For instance, if a customer updates his address on your website, the operation DB (OLTP) powering the website will simply perform an UPDATE statement. But during the next import batch to the DWH, you will add/log the new value, while keeping the former.
This means that the data-model of a DWH will necessarily be different from the one in the operational source (as the DWH’s data-model need to be able to log historical values).

·         The data model is designed to provide business-facts to business people, instead of plain data. You will optimize query performance (e.g. use an adequate data model, build the proper indexes, query profiles, set up database parameters) specifically for the purpose of reporting/analytics (while operational systems are optimized for transactional task).

·         You will perform your analytics by reading the data-marts (which receive their data from the DWH), instead of performing your analytics against the operational systems. Hence, your analytics will not induce any performance impact on operational-systems.
Note: sure, performing the extract batches on operational-systems (extracting the data that will ultimately be loaded into the DWH) does reduce the performance of the transactional tasks that are performed at the same time. But you can perform your extracts at night, or against a standby data-source (e.g. a standby DB, set up with Active Data Guard).

ETL

You will import the data by performing regular batches, during which you will:

  • ·       extract the data from the different sources (and dump it into a staging area),
  • transform it so that it fits into the data-model of you DWH,
  • load it into your DWH.

You will extract by batches the data from the operational sources, load it into a staging area, and then transform it. Then you will perform the TEL operations again, to move from the staging area to the DWH.
Actually, in this picture, I think there is very little transformation happening at the green-arrows level (ie “on the fly”). Most of the transformations are taking place within the staging area (after being loaded there).



Most of the times, the staging area (called data lake) will rely on an Object Storage cloud service (because it’s cheap, and its low read&write speed is not a problem for such a purpose), instead of a relational DB.


ETL vs ELT

ETL

Very often, those operations are done in the following order: Extract, Transform, Load. The extract batches are dumped into a staging-area (which may be implemented thanks to a Hadoop cluster, an object-storage solution, an Informatica PowerCenter, an Oracle DB, etc). As this dumping is very straight forward, we talk about ETL instead of ELTL: i.e. we don’t mention the fact that it required loading the data into the staging area. But the data is indeed loaded two times:

1.       after the extract, it is loaded/dumped into the staging area

2.       after the transform, it is loaded into the DWH.

So it would actually be more accurate to talk about ELTL instead of ETL.

ELT

You can locate the staging-area in the same machine as the DWH. Hence the 2nd extract&load (from the staging area to the DWH) will be very fast, as it takes place on the same machine.
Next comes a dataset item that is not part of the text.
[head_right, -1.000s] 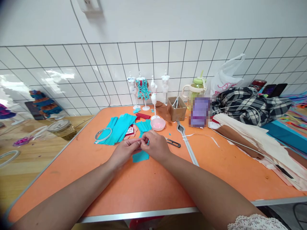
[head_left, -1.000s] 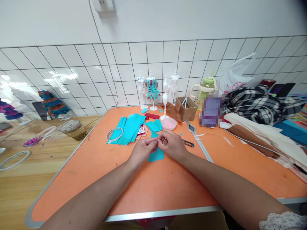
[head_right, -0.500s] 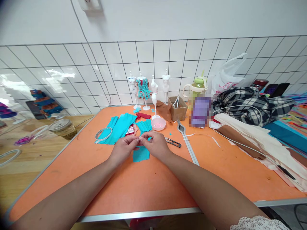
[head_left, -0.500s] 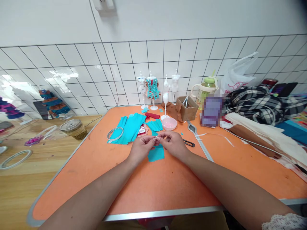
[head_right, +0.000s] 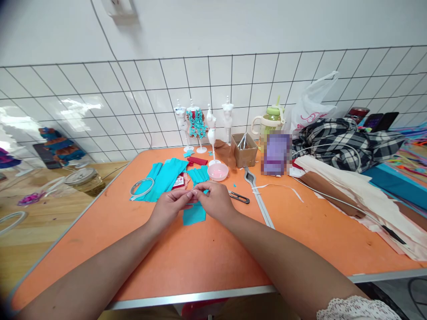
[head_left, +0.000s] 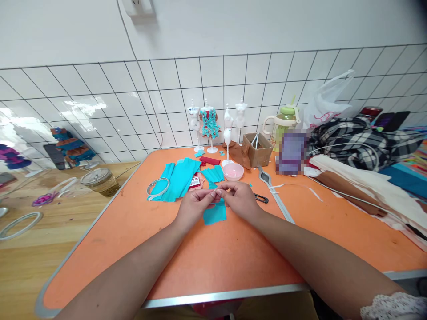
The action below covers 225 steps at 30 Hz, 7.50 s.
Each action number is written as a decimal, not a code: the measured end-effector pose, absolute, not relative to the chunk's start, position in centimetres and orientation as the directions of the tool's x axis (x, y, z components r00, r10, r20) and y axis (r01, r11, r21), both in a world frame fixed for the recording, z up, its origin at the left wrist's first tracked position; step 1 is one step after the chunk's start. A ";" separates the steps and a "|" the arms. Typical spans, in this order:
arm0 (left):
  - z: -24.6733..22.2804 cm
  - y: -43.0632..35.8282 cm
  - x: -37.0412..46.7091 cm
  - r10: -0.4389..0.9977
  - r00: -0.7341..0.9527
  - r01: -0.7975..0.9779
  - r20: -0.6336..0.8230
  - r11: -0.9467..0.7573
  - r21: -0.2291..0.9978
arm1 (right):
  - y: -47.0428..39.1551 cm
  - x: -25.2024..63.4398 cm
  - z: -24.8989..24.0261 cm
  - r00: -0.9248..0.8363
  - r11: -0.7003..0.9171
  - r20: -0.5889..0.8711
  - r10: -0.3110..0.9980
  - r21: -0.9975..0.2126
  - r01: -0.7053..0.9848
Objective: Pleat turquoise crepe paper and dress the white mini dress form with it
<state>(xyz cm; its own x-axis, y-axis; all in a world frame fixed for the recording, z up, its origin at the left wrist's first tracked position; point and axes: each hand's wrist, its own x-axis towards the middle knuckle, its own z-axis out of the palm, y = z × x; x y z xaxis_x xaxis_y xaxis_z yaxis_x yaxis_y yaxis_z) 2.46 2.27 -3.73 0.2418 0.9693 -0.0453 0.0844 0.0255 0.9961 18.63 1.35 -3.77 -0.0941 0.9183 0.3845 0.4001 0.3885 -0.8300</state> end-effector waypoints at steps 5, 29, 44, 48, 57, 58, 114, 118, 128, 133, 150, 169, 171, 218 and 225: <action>-3.8 2.5 2.3 0.973 0.211 -0.021 -0.093 0.099 0.995 | 1.0 18.8 -3.9 -0.179 0.514 0.498 0.848 -0.692 0.507; -4.0 2.5 2.5 0.952 0.240 0.064 -0.189 0.178 0.982 | 1.4 19.3 -4.4 -0.283 0.549 0.531 0.798 -0.451 0.703; -3.1 1.9 2.5 0.952 0.284 0.317 -0.111 0.016 0.948 | 1.6 18.1 -5.1 -0.209 0.491 0.505 0.838 -0.529 0.692; -3.1 1.8 2.6 0.952 0.272 0.285 -0.137 0.057 0.957 | 1.8 17.8 -4.9 -0.130 0.420 0.425 0.896 -0.715 0.559; -3.8 2.4 2.4 0.920 0.332 0.117 -0.206 0.176 0.977 | 2.9 18.9 -4.8 -0.129 0.057 0.060 0.990 -0.998 -0.029; -3.8 2.3 2.4 0.917 0.345 0.110 -0.199 0.171 0.979 | 3.0 19.0 -4.8 -0.158 0.012 0.030 0.987 -0.994 -0.110; -3.7 1.8 2.4 0.951 0.298 0.292 0.082 -0.173 0.941 | 1.1 20.3 -4.2 -0.202 0.448 0.401 0.893 -0.753 0.483; -4.0 1.8 2.4 0.947 0.312 0.327 0.081 -0.186 0.927 | 1.1 20.5 -4.2 -0.231 0.454 0.392 0.891 -0.739 0.498; -4.1 1.6 2.7 0.926 0.368 0.374 0.083 -0.229 0.899 | 1.1 20.1 -4.3 -0.306 0.509 0.411 0.859 -0.625 0.592; -4.3 2.2 2.2 0.934 0.347 0.386 0.084 -0.225 0.895 | 1.9 20.9 -4.2 -0.122 0.386 0.370 0.921 -0.823 0.418; -5.4 3.0 2.0 0.725 0.647 0.691 0.235 -0.688 0.222 | 3.4 22.6 -6.3 -0.428 0.383 0.131 0.894 -0.718 0.581; -5.8 2.8 2.3 0.764 0.611 0.727 0.207 -0.645 0.237 | 3.2 22.0 -7.0 -0.374 0.334 0.080 0.924 -0.646 0.686; -5.8 2.8 2.3 0.762 0.614 0.725 0.205 -0.648 0.234 | 3.2 21.9 -7.1 -0.375 0.336 0.079 0.923 -0.637 0.694; -6.3 3.3 2.4 0.770 0.589 0.714 0.245 -0.638 0.288 | 3.1 21.8 -7.3 -0.332 0.328 0.114 0.936 -0.621 0.712; -6.3 3.3 2.5 0.767 0.592 0.711 0.247 -0.641 0.289 | 3.3 21.9 -7.6 -0.345 0.335 0.116 0.931 -0.641 0.690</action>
<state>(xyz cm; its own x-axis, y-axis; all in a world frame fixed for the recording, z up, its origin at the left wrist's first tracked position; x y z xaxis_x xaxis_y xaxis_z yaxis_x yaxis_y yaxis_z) 2.46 3.29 -6.26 0.5922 0.7671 0.2467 0.7106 -0.6415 0.2891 21.86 3.29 -7.62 -0.3449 0.9315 0.1161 0.6905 0.3355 -0.6408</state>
When using an Oracle DB as the DWH, you can use PDBs or schemas for the staging area; and transform the data in the staging-area PDBs/schemas before loading it to the DWH PDB/schema.  Such approach will allow to share the memory between the staging-area and the DWH (as they are both part of the same Oracle instance), and hence limit network and disk usage for the communication of both parties. This will dramatically increase the speed of the 2nd extract&load. So instead of calling it ELTL, we call it ELT (this time, it’s the 2nd load that is not mentioned).

Description of the ELT process (Oracle Data Integration's approach). The staging area, DWH, and data-marts could all be in the same Oracle instance, but in different DB schemas.


DWH vs Data-Marts

Data Analysts don’t perform their analytics directly on the DWH. They use data-marts. Here’s why:

·         First of all, the DWH is usually too big to perform your analytics directly on it. It is hard enough to establish a single point of truth, and historize data for your whole company! Hence, data-analysts will usually perform their analysis against data-marts; i.e. subsets of the DWH, which only contain data that is relevant to the department they analyse (e.g. Sales department, HR department).

·         But most of all, in order to perform analytics, the data-model has to be optimized for analytics: you need to use a dimensional modelling (see paragraph about Data Model).

o   The DWH is just too big to be modelled according to a dimensional modelling. The high-degree of de-normalisation of such a modelling would get the DWH out of hand.

o   But most of all, different departments of data-analysts may perform many different types of analytics. Hence the data model has to be adapted for each one of those analytics types. Each of those departments thus need their own “subset of the DWH”, which will be modelled (and partitioned) specifically for their analytics needs.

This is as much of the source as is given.